Vermont Statehouse (file)
WAMC/Pat Bradley
Vermont Statehouse

With Vermont’s campaign season getting an unusually early start, the Castleton Polling Institute issued a new poll this week assessing the name recognition and favorability rating of people who have declared their candidacy or are considering running for governor. 

The race will not be decided until November 2016, and the Democratic and Republican primaries  will not be held until August 9th, but the first poll is out.

The Castleton Polling Institute survey of gubernatorial recognition and favorability shows the current frontrunner in the Republican primary, Lieutenant Governor Phil Scott, with 77 percent name recognition and high favorability ratings while his challenger Bruce Lisman is virtually unknown.

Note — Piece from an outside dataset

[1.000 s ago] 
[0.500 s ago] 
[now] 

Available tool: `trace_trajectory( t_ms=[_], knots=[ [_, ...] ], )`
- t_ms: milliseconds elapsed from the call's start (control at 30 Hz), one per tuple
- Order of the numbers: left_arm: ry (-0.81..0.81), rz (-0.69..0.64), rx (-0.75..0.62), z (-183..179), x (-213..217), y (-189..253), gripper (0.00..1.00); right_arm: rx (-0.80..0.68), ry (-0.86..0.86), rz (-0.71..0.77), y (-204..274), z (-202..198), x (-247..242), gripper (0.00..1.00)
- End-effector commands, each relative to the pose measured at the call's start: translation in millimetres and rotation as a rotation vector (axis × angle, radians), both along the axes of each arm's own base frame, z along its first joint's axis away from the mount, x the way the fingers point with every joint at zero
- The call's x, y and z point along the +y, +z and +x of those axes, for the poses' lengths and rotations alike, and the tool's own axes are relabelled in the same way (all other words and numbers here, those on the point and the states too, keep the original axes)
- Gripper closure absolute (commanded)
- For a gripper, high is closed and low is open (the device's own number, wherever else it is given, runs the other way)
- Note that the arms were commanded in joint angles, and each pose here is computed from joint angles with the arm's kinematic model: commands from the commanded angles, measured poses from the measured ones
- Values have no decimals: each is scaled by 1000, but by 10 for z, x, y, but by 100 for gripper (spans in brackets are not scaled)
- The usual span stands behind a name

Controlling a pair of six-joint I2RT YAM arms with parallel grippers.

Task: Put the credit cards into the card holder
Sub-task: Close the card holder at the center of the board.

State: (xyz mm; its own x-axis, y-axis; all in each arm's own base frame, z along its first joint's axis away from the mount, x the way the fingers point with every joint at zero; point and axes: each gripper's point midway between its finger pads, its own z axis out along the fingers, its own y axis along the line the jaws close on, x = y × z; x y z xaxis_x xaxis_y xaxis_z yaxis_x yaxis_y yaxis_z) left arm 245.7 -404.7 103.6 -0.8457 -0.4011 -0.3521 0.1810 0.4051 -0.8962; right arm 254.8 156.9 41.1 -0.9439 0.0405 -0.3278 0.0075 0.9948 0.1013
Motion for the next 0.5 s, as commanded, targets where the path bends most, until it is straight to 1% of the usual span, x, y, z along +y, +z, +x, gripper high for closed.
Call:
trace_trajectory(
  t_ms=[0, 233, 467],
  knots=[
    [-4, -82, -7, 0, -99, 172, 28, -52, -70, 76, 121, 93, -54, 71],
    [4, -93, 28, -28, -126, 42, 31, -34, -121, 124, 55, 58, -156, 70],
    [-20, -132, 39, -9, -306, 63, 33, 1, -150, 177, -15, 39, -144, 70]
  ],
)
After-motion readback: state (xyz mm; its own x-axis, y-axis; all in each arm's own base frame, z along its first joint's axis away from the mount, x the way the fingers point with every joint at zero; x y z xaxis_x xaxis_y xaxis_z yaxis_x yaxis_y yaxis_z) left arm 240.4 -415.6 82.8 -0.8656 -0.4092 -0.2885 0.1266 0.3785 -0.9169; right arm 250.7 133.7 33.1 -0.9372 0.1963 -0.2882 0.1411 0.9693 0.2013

Among the Democrats, House Speaker Shap Smith leads fellow contenders Matt Dunne and Sue Minter in name recognition, but he has work to do with 38 percent of Vermonters unfamiliar with him.

Castleton Polling Institute Director Rich Clark admits that the poll is early and most Vermonters are probably not yet paying attention to the race.   “The presidential race has taken so much oxygen and so much space in the press, and then Sanders is really on the minds and the discussions of everybody here that the gubernatorial race has been a forgotten race.  But it’s going to be an open seat and so when it does heat up it’s going to heat up to a high degree.”

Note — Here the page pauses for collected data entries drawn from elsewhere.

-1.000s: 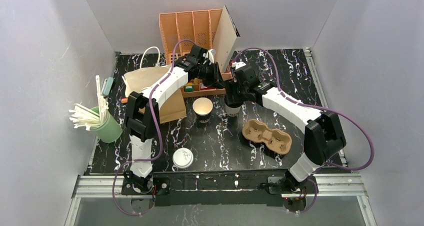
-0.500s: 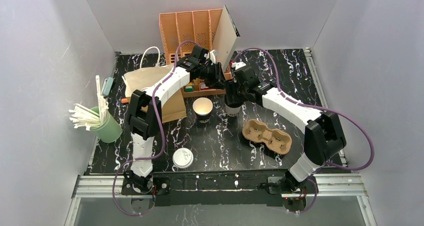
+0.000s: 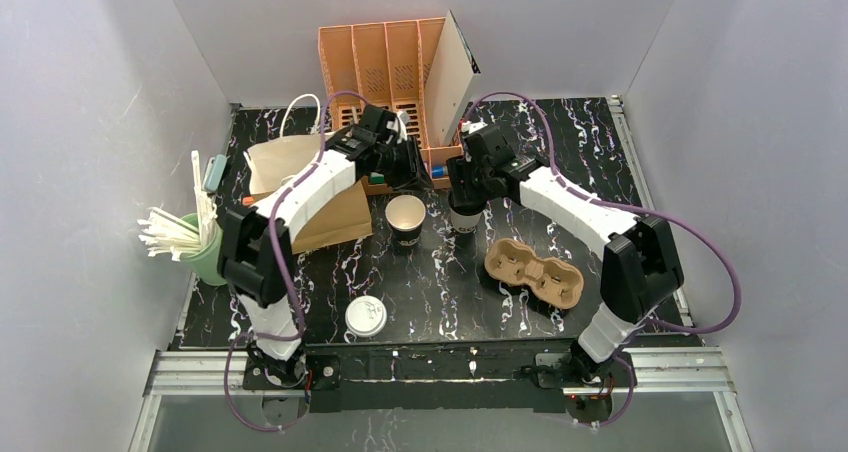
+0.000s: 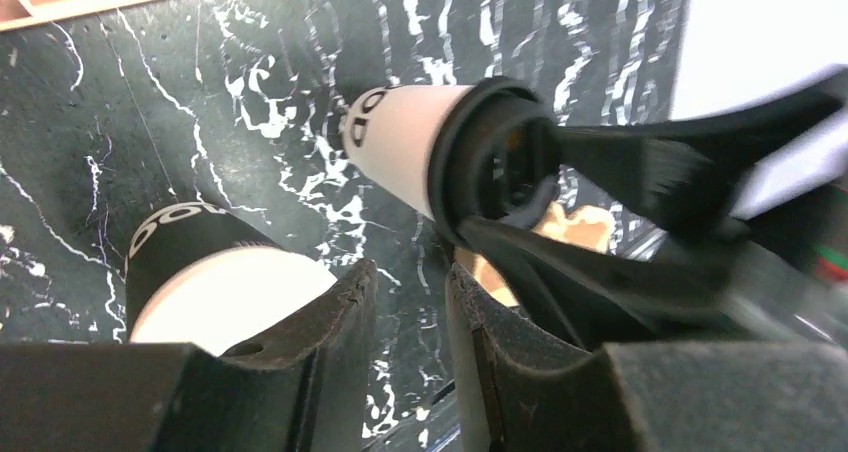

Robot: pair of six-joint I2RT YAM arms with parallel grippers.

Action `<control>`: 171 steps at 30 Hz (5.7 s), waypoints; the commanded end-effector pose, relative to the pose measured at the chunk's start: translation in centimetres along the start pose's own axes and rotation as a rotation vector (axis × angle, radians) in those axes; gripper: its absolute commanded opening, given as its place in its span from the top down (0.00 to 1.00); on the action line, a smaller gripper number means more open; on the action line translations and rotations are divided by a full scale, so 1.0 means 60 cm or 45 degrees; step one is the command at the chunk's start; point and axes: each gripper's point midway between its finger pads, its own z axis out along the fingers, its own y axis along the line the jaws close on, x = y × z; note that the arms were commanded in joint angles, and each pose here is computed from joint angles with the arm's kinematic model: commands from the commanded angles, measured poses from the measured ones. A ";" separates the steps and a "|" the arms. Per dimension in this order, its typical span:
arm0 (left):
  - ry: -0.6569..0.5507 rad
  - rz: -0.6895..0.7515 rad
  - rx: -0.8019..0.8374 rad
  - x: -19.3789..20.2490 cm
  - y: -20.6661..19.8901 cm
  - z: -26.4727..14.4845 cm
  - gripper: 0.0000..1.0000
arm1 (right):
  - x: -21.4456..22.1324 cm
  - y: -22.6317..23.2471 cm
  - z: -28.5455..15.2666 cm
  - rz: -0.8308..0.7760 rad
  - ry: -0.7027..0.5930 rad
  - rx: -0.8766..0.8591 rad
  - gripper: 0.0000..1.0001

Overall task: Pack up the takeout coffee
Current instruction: Close the cup lid on the coffee cup.

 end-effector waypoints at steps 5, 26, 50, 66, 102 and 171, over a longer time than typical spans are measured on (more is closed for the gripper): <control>-0.225 0.053 0.094 -0.037 -0.072 -0.126 0.69 | 0.163 -0.045 0.013 0.085 0.543 0.215 0.47; -0.218 0.321 0.128 -0.039 -0.106 -0.188 0.70 | 0.077 0.011 -0.077 0.018 0.372 -0.060 0.47; -0.264 0.371 0.128 -0.004 -0.094 -0.229 0.65 | 0.040 0.015 -0.124 -0.062 0.196 -0.124 0.02; -0.221 0.678 0.127 0.025 -0.120 -0.174 0.35 | 0.001 -0.021 -0.183 0.120 0.025 -0.057 0.09; 0.053 1.096 -0.142 0.126 -0.163 0.063 0.16 | 0.064 -0.114 -0.212 0.860 -0.187 -0.461 0.47; 0.195 1.124 -0.319 0.177 -0.057 0.071 0.49 | 0.228 -0.054 -0.053 1.123 0.218 -0.522 0.67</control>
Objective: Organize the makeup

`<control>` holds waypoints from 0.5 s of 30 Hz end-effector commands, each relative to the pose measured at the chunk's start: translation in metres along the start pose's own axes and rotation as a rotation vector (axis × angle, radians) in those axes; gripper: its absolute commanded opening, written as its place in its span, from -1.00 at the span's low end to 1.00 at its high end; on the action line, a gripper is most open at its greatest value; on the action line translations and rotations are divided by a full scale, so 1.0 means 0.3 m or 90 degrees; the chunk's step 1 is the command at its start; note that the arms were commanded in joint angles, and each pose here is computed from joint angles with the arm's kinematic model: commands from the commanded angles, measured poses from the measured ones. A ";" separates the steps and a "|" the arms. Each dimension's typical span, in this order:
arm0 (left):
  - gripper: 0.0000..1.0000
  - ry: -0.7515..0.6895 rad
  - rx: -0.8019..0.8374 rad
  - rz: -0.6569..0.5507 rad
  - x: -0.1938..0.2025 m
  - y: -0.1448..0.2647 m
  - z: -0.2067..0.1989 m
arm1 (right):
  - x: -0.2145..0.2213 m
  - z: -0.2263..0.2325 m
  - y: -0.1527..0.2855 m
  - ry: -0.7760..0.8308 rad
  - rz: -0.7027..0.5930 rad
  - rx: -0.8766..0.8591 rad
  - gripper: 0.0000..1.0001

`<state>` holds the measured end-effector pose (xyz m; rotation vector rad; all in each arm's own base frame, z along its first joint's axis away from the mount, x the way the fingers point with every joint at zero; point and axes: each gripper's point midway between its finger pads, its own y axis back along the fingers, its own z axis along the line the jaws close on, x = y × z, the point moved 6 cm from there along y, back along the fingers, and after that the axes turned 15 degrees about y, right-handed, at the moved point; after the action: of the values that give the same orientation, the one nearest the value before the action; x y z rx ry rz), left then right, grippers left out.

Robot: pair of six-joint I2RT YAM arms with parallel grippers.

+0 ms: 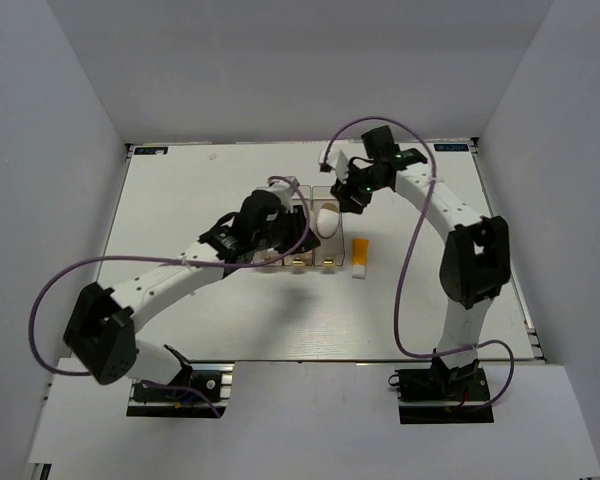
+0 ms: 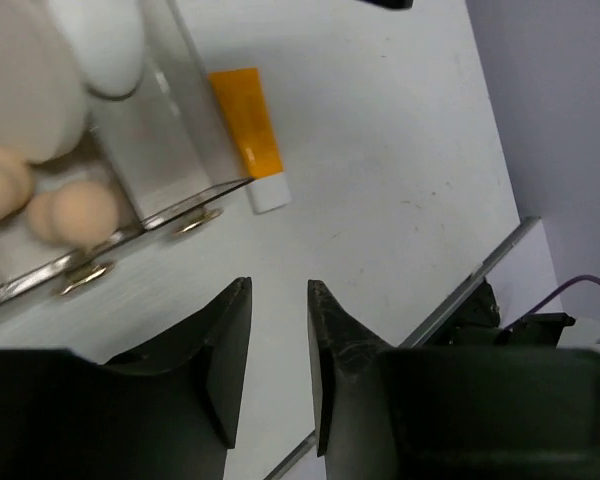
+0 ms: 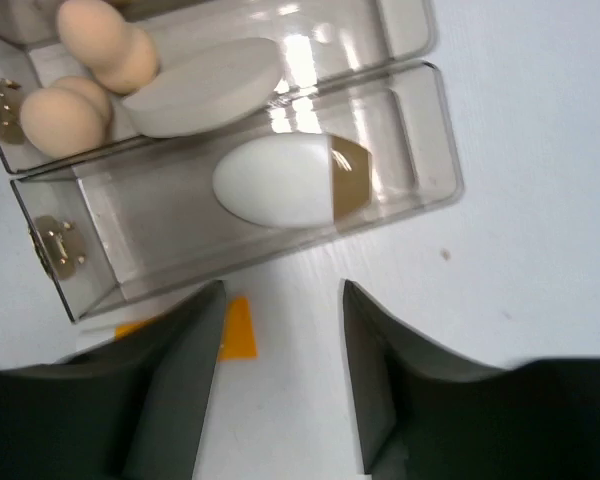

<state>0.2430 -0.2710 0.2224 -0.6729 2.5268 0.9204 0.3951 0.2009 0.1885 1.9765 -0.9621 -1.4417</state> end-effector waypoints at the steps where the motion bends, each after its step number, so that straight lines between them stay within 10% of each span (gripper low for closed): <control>1: -0.23 -0.058 0.100 0.047 -0.013 -0.044 -0.137 | 0.010 -0.035 0.108 -0.107 -0.043 0.090 -0.13; 5: -0.29 -0.081 0.100 0.096 0.011 -0.144 -0.182 | 0.150 -0.055 0.157 -0.290 0.013 0.203 -0.97; 11: -0.07 -0.106 0.002 0.163 0.094 -0.336 -0.219 | 0.425 -0.025 0.254 -0.552 0.046 0.240 -1.00; 15: 0.37 -0.099 -0.133 0.174 0.158 -0.461 -0.160 | 0.500 0.000 0.315 -0.634 0.011 0.269 0.11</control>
<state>0.2742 -0.4108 0.1750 -0.2619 2.5018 1.0774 0.4011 0.0372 0.1588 1.4317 -1.7540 -2.2566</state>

Lisman was one of the first to join the race.  The poll shows 79 percent of Vermont voters have not heard of the retired Wall Street businessman.  Lisman isn’t surprised.   “There’s such a long rampway between now and a primary. What I hope to accomplish in the next three to six months, and then beyond of course ‘cause the primary not for nearly a year away, is to tell people about me and what I believe in. What they’ll hear is a non-politician.  Not the usual guy. And so they would have every expectation of hearing different things and getting different kinds of results than they used to. Opportunity of a lifetime.”

The poll indicates name recognition for Minter, the latest Democrat to enter the gubernatorial race after resigning as transportation secretary, is very low with 60 percent of Vermonters unfamiliar with her.  Minter notes that she’s been in the race for only about a week and considers the poll a baseline.   “Since most of it was being taken while I was still the Secretary of Transportation it’s about what I would expect.  You know I think we’re less than a mile into what’s going to be a very solid marathon. We have a year to go. I’m ready to run long and hard and give people a chance to know me and hear what I’m about.”

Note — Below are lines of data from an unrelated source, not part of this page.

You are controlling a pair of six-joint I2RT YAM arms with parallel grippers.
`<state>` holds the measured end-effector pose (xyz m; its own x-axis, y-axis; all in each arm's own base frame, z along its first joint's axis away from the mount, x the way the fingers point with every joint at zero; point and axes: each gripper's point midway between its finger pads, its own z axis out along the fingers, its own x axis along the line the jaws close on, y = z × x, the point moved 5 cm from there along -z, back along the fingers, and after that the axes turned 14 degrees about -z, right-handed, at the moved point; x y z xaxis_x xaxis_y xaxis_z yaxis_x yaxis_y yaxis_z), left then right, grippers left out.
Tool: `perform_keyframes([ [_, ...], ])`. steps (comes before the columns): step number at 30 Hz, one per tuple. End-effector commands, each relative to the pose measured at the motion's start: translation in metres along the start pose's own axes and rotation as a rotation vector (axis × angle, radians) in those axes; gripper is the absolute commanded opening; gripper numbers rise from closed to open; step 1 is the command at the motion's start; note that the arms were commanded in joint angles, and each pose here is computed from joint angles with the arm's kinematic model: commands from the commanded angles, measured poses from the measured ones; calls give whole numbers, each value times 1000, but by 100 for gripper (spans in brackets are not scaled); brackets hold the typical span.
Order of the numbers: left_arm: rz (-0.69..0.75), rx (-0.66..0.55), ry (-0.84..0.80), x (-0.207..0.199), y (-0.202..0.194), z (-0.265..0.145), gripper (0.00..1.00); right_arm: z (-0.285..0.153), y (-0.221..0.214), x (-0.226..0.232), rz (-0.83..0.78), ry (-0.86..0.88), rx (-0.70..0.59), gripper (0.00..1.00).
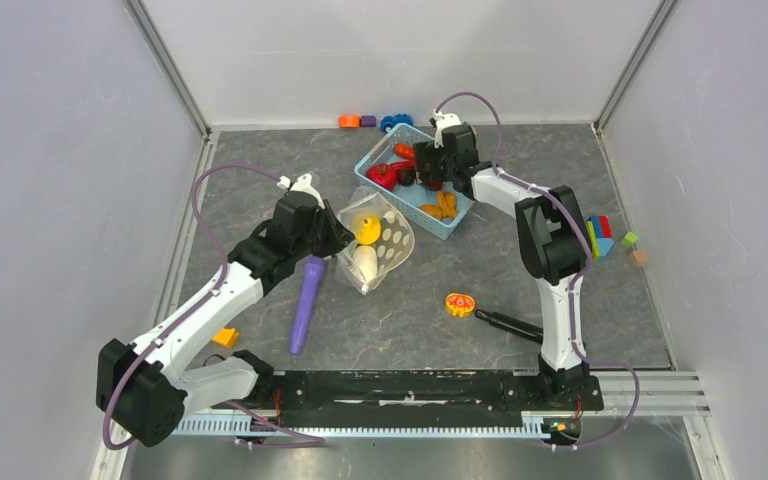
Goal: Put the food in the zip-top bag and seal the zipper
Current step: Pick up the fake fruit from the bin.
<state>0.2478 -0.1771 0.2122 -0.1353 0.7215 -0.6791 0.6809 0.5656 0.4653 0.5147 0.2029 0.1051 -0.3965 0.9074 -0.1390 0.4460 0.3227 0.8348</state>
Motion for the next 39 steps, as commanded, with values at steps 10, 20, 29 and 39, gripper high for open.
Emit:
perform_keyframes([
  [10, -45, -75, -19, -5, 11, -11, 2, 15, -21, 10, -12, 1, 36, 67],
  [20, -55, -64, -14, -2, 7, -8, 2, -27, 13, 2, -65, -18, -66, 28],
  [29, -55, -72, -23, -5, 9, -7, 2, -73, 57, -4, -72, -14, -194, 19],
  [39, -48, -98, -6, -4, 14, -13, 2, -143, 113, -4, -81, 42, -388, 16],
])
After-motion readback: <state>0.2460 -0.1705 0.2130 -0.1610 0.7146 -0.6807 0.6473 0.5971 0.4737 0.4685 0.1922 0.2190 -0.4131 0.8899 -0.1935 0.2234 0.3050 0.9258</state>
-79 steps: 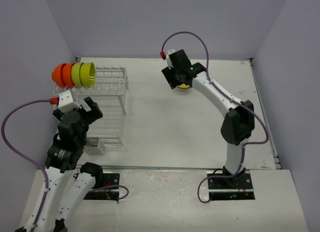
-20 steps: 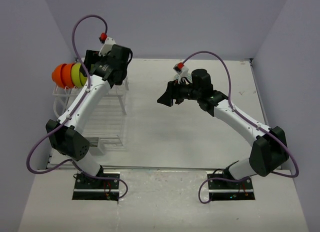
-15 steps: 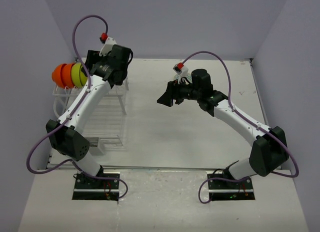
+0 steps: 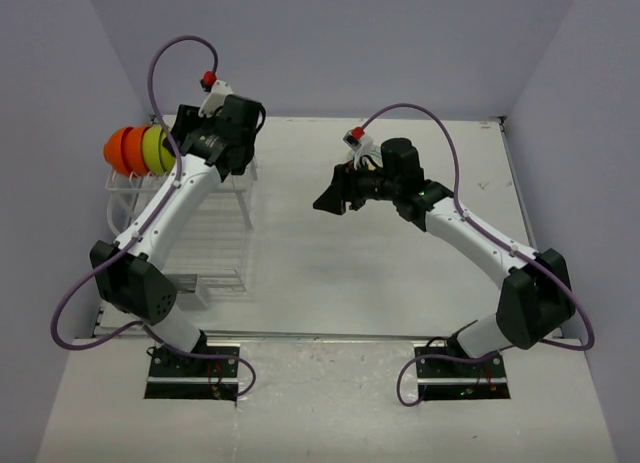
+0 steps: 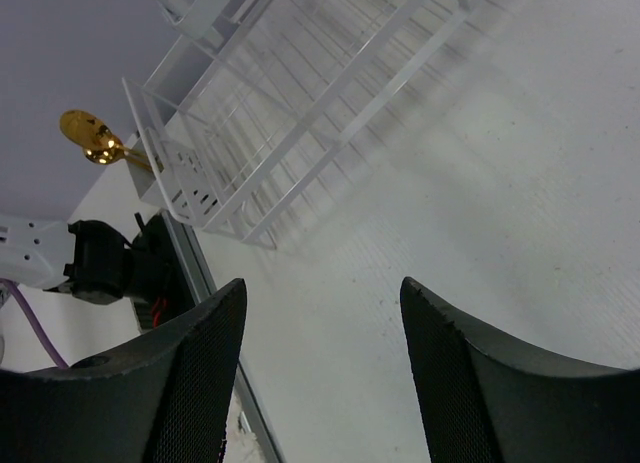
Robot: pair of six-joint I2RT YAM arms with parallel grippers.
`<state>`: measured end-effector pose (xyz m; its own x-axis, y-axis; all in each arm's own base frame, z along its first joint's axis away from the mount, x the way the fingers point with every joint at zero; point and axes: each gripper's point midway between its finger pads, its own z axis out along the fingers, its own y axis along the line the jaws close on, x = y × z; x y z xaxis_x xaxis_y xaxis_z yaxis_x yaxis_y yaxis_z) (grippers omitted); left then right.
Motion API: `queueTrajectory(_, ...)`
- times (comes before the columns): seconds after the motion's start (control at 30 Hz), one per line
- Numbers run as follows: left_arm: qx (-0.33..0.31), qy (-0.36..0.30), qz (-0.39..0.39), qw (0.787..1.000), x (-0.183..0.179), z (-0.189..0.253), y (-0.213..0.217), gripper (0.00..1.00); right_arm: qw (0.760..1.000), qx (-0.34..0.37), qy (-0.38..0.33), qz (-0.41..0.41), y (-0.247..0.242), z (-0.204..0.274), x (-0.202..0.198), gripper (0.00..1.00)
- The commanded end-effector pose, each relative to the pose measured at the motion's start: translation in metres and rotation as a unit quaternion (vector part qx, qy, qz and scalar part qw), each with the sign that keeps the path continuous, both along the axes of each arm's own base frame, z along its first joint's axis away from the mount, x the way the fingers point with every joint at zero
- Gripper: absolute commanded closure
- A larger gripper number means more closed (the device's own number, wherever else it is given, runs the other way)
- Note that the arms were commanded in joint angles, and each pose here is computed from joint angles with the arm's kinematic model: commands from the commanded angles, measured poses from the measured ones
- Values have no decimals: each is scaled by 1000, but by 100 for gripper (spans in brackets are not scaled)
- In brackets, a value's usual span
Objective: Unload the bowls from the dish rack
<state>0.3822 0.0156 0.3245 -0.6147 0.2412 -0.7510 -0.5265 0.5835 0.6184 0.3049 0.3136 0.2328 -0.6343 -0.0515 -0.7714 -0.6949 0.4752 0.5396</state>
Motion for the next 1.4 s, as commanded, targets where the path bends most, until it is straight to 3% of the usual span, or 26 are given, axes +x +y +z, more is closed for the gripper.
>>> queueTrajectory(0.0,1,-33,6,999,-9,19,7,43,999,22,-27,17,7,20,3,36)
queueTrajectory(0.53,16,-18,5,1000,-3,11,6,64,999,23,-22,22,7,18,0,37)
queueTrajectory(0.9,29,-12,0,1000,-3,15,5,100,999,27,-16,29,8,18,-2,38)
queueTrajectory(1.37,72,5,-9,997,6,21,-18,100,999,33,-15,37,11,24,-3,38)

Middlebury College Political Science Department Chair Bert Johnson doubts the poll will have an impact on the campaigns in part because it is so early in the election cycle.   “Castleton was smart in that they are just looking at favorability and recognition.  If you ask people who they’re going to vote for at this point a large number of people don’t know who they’re going to vote for. So instead if you ask about recognition and you ask about favorability even that’s something that people might have a more formed opinion on.”

The Castleton Polling Institute issued a follow-up issues poll.  Vermonters’ key concerns are the economy, jobs and the cost of living.  It also found that 59 percent of Vermonters support school mergers and 74 percent support the creation of a state ethics commission.